Work to be completed:
Copy, from the entries below, each line where the word "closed" can be found.

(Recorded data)
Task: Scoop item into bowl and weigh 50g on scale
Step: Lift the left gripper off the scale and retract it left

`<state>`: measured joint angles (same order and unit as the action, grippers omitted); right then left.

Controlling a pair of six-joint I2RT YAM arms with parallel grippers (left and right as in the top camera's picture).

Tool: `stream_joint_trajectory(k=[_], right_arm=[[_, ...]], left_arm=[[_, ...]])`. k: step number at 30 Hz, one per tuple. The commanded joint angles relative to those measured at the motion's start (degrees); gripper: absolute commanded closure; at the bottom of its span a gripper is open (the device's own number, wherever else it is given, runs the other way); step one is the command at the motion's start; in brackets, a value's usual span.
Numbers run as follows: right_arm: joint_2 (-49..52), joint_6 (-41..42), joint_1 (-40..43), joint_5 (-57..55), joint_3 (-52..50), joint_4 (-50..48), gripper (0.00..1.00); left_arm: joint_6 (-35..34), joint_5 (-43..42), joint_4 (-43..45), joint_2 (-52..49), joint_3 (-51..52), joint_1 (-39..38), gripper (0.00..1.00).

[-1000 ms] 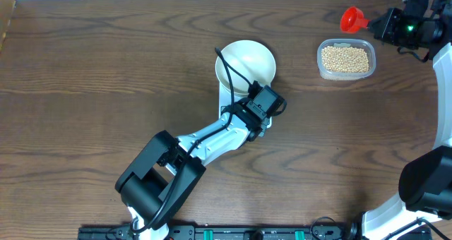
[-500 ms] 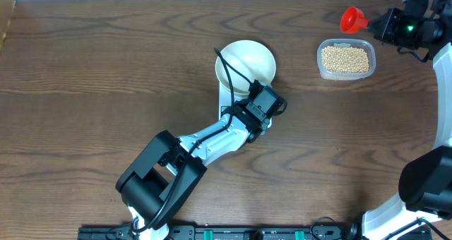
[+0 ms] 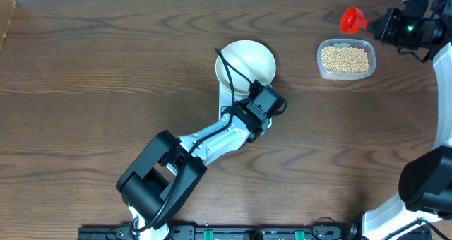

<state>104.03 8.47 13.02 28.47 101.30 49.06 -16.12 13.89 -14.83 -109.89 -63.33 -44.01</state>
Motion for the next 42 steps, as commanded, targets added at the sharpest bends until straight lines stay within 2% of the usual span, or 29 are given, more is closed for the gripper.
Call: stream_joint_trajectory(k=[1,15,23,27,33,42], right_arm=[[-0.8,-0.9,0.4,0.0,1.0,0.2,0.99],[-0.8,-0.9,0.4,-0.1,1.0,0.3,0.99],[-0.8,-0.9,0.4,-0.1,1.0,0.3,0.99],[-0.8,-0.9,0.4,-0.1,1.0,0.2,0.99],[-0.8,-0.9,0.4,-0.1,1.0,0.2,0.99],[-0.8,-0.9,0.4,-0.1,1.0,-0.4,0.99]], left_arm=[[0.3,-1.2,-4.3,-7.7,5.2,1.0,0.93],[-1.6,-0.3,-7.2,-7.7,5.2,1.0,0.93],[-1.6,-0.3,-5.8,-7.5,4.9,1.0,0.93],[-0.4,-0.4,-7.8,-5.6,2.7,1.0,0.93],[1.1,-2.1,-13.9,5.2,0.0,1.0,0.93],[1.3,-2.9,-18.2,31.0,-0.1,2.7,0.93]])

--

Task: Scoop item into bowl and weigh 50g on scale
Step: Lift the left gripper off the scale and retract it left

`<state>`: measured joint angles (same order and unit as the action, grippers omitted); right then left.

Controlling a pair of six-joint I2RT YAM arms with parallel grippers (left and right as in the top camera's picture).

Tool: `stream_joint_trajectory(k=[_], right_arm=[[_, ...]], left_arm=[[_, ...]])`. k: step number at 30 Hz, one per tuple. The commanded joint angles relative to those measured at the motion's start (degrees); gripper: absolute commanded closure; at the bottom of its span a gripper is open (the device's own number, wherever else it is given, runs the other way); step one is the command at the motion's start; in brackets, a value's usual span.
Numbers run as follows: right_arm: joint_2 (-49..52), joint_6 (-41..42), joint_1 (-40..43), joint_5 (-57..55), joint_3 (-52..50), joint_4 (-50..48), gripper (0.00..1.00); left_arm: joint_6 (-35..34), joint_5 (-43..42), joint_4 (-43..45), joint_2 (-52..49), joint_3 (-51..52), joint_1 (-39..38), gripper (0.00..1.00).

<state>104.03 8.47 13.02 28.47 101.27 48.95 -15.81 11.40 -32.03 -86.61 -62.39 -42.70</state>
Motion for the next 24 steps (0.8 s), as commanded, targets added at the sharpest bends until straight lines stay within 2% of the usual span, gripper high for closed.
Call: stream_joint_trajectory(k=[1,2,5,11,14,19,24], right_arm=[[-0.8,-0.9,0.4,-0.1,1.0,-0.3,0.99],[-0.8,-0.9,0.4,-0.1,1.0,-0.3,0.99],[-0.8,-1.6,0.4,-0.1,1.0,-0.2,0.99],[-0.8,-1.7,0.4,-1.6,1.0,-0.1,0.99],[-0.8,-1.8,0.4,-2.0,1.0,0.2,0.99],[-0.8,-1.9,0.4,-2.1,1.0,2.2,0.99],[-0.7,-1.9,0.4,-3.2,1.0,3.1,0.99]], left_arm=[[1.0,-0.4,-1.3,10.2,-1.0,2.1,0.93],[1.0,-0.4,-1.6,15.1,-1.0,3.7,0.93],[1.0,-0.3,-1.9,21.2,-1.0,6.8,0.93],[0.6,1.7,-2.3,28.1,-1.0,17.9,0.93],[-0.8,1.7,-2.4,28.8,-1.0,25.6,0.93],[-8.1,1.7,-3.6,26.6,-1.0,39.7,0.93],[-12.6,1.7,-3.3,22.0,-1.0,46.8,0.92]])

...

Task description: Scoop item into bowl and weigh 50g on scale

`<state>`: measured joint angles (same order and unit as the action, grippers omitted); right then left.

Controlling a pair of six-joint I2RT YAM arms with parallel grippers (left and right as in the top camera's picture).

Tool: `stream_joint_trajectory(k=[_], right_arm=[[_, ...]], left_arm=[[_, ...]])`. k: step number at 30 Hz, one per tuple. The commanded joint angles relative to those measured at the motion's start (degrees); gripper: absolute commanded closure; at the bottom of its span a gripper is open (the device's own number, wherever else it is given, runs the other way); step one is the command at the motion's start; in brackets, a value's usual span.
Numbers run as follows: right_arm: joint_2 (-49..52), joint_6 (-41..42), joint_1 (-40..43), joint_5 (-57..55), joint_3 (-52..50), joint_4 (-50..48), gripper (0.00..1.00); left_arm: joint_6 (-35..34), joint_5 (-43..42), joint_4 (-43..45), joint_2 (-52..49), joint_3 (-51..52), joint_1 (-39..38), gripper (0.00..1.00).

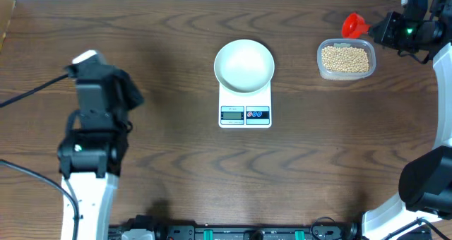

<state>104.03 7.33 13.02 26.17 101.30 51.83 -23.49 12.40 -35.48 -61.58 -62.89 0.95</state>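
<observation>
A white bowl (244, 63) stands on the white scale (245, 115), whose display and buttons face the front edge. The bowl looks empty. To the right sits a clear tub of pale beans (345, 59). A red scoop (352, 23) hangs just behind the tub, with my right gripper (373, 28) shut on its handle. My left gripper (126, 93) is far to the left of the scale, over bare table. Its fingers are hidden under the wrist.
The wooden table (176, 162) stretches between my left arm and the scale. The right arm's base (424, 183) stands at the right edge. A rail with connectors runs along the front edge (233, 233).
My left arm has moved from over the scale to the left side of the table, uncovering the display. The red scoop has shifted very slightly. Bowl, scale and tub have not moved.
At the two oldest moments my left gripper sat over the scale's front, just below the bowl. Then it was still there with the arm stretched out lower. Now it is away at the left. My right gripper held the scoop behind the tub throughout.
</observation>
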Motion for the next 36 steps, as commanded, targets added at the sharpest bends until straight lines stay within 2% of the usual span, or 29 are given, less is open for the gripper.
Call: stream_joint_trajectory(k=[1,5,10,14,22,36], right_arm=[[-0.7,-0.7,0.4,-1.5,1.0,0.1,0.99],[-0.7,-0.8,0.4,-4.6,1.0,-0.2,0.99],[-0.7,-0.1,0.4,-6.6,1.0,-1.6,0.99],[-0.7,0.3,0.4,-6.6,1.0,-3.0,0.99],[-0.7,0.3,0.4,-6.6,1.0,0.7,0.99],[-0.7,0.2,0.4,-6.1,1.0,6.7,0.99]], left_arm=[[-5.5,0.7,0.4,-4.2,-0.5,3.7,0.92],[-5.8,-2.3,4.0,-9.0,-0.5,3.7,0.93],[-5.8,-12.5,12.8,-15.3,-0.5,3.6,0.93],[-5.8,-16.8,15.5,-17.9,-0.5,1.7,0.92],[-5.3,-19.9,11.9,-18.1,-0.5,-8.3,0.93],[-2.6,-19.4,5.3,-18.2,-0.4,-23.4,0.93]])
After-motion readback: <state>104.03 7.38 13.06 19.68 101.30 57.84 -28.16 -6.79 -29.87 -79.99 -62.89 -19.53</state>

Solution for this problem:
Motion for the next 42 steps, as commanded, targets added at the sharpest bends until straight lines stay within 2% of the usual span, or 29 are given, more is closed for the gripper.
Motion for the next 24 steps (0.8 s), as commanded, targets added at the sharpest bends until straight lines stay within 2% of the usual span, gripper high for closed.

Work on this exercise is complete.